E se o melhor momento para aprender não estivesse diante de uma tela?
Anos atrás, em uma viagem de metrô pelo Centro do Rio, percebi uma cena que me chamou a atenção: muita gente com fones de ouvido, consumindo conteúdo pelo celular durante o trajeto.
Na época, pensei: por que não aproveitar esses momentos também para aprender?
Hoje, essa ideia continua válida. Mas eu iria além.
O áudio pode ser uma excelente camada de uma estratégia de aprendizagem digital, principalmente quando combinado com microlearning, storytelling e situações reais do trabalho.
Imagine, por exemplo, um programa de compliance em episódios curtos:
Situação → decisão → consequência.
Ou uma série simulando entrevistas com especialistas, trazendo casos e decisões que fazem parte da rotina dos profissionais.

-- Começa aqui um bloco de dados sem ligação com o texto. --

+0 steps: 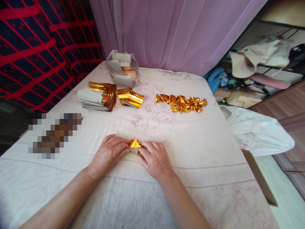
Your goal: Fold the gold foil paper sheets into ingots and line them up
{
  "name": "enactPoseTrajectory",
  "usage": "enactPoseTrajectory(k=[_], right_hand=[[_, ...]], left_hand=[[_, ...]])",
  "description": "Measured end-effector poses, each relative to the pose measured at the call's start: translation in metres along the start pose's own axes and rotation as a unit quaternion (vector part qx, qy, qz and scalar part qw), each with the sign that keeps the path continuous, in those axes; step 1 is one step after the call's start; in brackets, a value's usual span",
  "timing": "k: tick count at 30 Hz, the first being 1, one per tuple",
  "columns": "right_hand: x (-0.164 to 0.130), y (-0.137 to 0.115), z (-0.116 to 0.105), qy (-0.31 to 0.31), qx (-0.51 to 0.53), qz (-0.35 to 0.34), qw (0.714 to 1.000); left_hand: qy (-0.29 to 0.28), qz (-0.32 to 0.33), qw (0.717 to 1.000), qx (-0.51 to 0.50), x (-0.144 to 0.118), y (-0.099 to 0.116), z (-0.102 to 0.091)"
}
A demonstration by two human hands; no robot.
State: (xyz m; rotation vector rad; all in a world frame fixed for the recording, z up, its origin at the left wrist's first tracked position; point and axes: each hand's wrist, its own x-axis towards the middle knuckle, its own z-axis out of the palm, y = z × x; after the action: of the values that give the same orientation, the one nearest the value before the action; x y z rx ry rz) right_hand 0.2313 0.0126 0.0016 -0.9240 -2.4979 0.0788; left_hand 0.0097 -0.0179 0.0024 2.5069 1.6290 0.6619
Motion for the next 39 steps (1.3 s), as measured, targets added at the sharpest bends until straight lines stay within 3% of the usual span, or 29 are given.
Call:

Vendas, atendimento, liderança, código de conduta, segurança, cultura organizacional e tantos outros temas podem ganhar formatos muito mais interessantes do que simplesmente transformar um conteúdo escrito em áudio.

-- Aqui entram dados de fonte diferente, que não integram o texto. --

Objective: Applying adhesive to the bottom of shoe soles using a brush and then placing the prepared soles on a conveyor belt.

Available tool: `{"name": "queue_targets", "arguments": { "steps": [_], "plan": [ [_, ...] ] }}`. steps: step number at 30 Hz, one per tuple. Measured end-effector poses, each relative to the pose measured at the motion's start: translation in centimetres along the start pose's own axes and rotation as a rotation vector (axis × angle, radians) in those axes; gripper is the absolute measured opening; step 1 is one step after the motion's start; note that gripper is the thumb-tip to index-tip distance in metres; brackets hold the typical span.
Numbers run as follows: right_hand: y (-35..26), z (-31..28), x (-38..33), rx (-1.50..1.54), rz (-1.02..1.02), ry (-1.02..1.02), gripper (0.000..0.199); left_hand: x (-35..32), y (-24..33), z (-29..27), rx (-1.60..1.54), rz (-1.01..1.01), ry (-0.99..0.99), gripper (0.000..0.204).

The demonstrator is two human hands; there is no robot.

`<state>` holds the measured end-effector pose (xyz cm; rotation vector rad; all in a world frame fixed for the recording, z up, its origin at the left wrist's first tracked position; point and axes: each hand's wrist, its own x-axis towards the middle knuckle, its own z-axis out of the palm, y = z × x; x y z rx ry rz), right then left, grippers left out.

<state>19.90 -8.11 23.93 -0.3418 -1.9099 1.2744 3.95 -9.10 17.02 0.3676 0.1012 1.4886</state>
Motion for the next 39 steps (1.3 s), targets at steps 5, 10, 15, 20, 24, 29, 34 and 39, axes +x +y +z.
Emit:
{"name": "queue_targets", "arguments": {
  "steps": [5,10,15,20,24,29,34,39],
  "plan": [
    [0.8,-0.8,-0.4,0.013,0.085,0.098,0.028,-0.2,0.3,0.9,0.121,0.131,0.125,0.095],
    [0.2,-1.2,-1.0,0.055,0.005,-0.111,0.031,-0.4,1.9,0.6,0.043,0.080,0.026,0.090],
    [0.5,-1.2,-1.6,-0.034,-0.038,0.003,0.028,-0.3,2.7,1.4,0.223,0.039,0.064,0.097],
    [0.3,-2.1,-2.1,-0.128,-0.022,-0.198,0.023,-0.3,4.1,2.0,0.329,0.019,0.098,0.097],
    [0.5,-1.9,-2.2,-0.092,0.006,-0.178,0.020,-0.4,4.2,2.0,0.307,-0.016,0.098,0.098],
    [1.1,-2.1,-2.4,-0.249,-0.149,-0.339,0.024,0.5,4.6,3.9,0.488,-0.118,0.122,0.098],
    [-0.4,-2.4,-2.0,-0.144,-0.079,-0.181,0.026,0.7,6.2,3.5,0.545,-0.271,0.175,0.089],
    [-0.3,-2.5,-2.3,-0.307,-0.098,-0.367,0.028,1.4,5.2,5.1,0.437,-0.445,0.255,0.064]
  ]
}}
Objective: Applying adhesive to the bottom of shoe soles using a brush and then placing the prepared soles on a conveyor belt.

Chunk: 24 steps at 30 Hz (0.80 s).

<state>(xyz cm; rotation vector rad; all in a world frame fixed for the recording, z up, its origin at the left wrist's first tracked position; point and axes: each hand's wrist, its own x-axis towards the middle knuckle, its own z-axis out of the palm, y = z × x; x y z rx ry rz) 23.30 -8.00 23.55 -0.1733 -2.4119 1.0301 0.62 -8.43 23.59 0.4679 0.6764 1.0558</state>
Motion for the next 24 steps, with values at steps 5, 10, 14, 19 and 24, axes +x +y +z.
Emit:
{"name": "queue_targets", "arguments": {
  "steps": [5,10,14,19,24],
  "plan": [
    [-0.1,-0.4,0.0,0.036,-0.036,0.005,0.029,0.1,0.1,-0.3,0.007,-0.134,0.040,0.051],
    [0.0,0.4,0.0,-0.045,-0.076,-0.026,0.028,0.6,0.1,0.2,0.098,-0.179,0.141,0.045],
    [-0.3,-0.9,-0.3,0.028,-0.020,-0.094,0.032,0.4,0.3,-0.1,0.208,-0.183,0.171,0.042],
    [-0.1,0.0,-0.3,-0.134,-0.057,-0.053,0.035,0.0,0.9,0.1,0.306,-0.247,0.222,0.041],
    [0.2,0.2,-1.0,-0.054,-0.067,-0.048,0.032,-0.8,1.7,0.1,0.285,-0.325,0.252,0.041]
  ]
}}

E aqui está o ponto: não é sobre colocar um locutor para ler um curso.
É sobre pensar qual formato funciona melhor para aquela experiência de aprendizagem.
Hoje temos muito mais possibilidades: áudio, vídeo, IA, interação, personalização e diferentes canais de distribuição.
A tecnologia mudou bastante. Mas uma coisa continua igual:
boa solução de e-learning começa pela compreensão de como as pessoas realmente aprendem e trabalham.
É aí que o desenho da solução faz diferença.